One of those contacts involved Ephsteyn calling her the night before DOJ came to Mar-a-Lago — remember, DOJ was only asked to come the night before — and telling her to show up the next day to play what was, unbeknownst to her at the time, the role of the fall gal.
She told them that another Trump lawyer, Boris Epshteyn, contacted her the night before she signed the attestation and connected her with Mr. Corcoran. Ms. Bobb, who was living in Florida, was told that she needed to go to Mar-a-Lago the next day to deal with an unspecified legal matter for Mr. Trump.
So I’m not the only one focusing on Epshteyn’s role in refusing to give documents back. FBI is too.
I point this out a lot, but I’m going to point it out again. 18 USC 793 — one of the crimes Trump is being investigated for — has a conspiracy clause that exposes those who help someone commit a crime under the statute to prosecution themselves.
(g)If two or more persons conspire to violate any of the foregoing provisions of this section, and one or more of such persons do any act to effect the object of the conspiracy, each of the parties to such conspiracy shall be subject to the punishment provided for the offense which is the object of such conspiracy.
By all descriptions, Trump literally brought in Epshteyn precisely because he encouraged Trump to refuse to give the documents back. And the easiest way to charge Trump under 793 would be to charge him just for hoarding the documents from June 3 to August 8, the period after which he had withheld documents in response to a lawful subpoena.
As I also point out incessantly, it would be a lot easier to charge Trump if he made highly classified documents accessible to someone who never was entitled to access them. Bobb once had clearance, and by description at least, never accessed the documents herself.

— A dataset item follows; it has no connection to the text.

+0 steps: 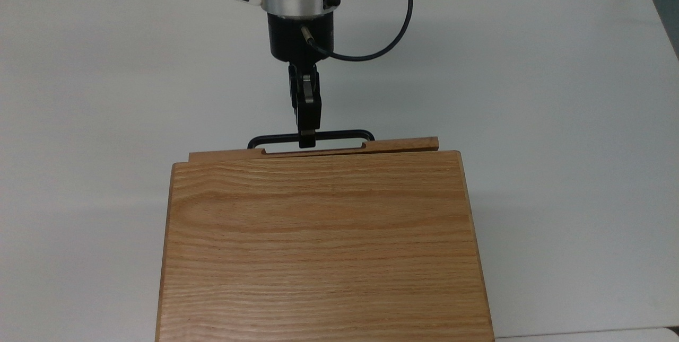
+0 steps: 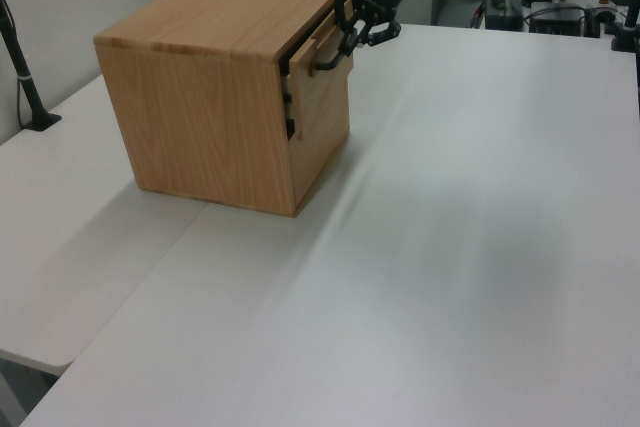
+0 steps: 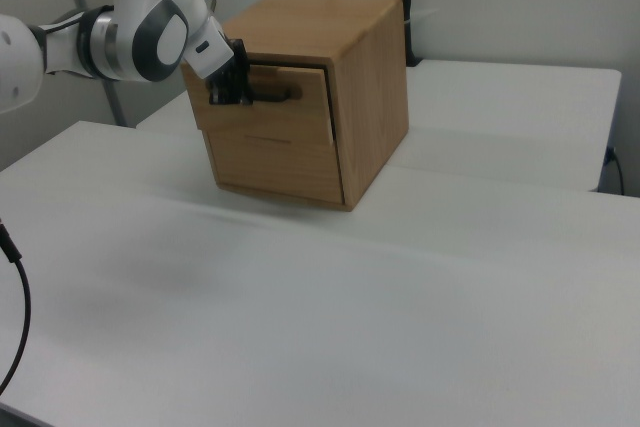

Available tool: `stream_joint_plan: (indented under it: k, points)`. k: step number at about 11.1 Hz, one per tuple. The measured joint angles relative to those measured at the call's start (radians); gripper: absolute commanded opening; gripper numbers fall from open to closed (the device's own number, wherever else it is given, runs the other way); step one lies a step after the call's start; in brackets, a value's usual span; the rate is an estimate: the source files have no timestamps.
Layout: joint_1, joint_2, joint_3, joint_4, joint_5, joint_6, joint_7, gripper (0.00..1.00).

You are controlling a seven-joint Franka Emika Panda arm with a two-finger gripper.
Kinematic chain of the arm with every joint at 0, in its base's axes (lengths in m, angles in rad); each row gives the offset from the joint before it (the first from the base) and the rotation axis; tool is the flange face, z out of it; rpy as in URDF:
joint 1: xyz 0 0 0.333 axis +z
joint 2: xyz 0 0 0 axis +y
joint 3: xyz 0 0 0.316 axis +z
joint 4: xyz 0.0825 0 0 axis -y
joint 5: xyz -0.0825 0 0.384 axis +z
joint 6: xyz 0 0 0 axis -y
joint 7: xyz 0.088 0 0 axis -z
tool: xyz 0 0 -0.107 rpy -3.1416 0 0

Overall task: Open the drawer by sliding it
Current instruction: 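Pull the handle straight out, sliding the upper drawer open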

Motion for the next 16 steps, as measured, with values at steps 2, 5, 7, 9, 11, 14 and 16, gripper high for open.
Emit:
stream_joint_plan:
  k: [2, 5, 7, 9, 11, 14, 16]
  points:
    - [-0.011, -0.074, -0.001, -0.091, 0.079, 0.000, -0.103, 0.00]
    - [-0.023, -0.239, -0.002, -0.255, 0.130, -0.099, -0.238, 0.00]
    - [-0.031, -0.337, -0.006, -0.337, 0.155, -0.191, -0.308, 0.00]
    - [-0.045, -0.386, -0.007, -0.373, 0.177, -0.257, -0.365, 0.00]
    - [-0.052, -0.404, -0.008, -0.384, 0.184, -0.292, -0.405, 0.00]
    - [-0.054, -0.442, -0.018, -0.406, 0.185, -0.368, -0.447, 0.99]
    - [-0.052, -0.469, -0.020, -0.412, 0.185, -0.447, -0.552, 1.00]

Kash Patel had top clearances — indeed, by his own description, he still has clearance (though he wouldn’t have the need to know). Evan Corcoran at least treated the documents like they were sensitive.

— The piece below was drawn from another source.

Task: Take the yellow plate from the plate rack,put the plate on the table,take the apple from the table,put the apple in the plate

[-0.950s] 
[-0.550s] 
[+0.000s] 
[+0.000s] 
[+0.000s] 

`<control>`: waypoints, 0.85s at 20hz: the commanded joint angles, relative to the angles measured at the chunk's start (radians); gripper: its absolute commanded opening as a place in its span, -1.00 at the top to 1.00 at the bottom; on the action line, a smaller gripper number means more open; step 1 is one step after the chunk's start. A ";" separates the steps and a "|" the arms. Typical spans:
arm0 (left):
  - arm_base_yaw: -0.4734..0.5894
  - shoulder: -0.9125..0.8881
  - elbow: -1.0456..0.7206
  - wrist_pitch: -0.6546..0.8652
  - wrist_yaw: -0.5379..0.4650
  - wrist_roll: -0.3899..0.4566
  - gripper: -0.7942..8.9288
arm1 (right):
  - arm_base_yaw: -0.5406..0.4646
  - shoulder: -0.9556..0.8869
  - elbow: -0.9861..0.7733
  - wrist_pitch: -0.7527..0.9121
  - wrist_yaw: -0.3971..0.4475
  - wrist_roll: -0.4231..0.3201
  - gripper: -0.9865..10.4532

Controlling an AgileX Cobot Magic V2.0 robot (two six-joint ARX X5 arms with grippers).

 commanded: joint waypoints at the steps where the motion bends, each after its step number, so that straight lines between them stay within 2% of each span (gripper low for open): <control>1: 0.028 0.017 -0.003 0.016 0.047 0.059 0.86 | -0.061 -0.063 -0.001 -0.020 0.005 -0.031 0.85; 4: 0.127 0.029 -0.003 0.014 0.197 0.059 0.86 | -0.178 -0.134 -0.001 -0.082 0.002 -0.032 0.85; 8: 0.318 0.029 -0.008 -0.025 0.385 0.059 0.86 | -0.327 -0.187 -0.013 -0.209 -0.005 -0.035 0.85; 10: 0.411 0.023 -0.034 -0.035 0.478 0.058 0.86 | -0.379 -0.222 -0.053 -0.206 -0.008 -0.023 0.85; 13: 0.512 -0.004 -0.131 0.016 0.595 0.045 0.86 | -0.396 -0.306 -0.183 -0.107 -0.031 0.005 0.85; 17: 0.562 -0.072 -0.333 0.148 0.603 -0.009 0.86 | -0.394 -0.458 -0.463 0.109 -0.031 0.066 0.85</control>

But Epshteyn was, according to this WaPo profile, not hired into the Trump White House because of clearance concerns. And he’s the guy, by all reports, in charge of Trump’s efforts to refuse to give the most sensitive documents back. That doesn’t mean he had these documents in hand. But it does mean he was part of the effort to keep them.
There’s one more puzzle that I keep raising. The WaPo notes what a ton of stories have already: Epshteyn’s phone was seized in September.
Epshteyn recently had his phone seized by federal agents as part of that probe. A federal subpoena that went to more than 100 people across the country this spring — including fake electors and state officials — sought phone and email communications with dozens of people involved in the effort, including Epshteyn.
By all reports, the phone was seized as part of the investigation into Trump’s efforts to steal the 2020 election, rather than his efforts to steal classified documents. Epshteyn, who has a JD, was part of the group of lawyers dreaming up whack theories to justify stealing the election (or dupe Trump followers into an attempted coup), but there’s no indication he was lawyering then. Instead, by description, he was doing what he has always done for Trump: organizing.
But, perhaps for legal reasons, all the profiles of Epshteyn’s role in the stolen documents case describe him as playing a legal role. This WaPo piece describes him serving as “in-house counsel,” for example.
FBI seized Epshteyn’s phone almost two months ago, which presumably included five months of content from the period when he has played this purported legal role in helping Trump refuse to give highly classified documents back. Yet we’ve heard nothing about a privilege fight.
That’s particularly interesting given that — after Bobb’s testimony last month — DOJ may have had probable cause to broaden the scope of any filter on Epshteyn’s phone.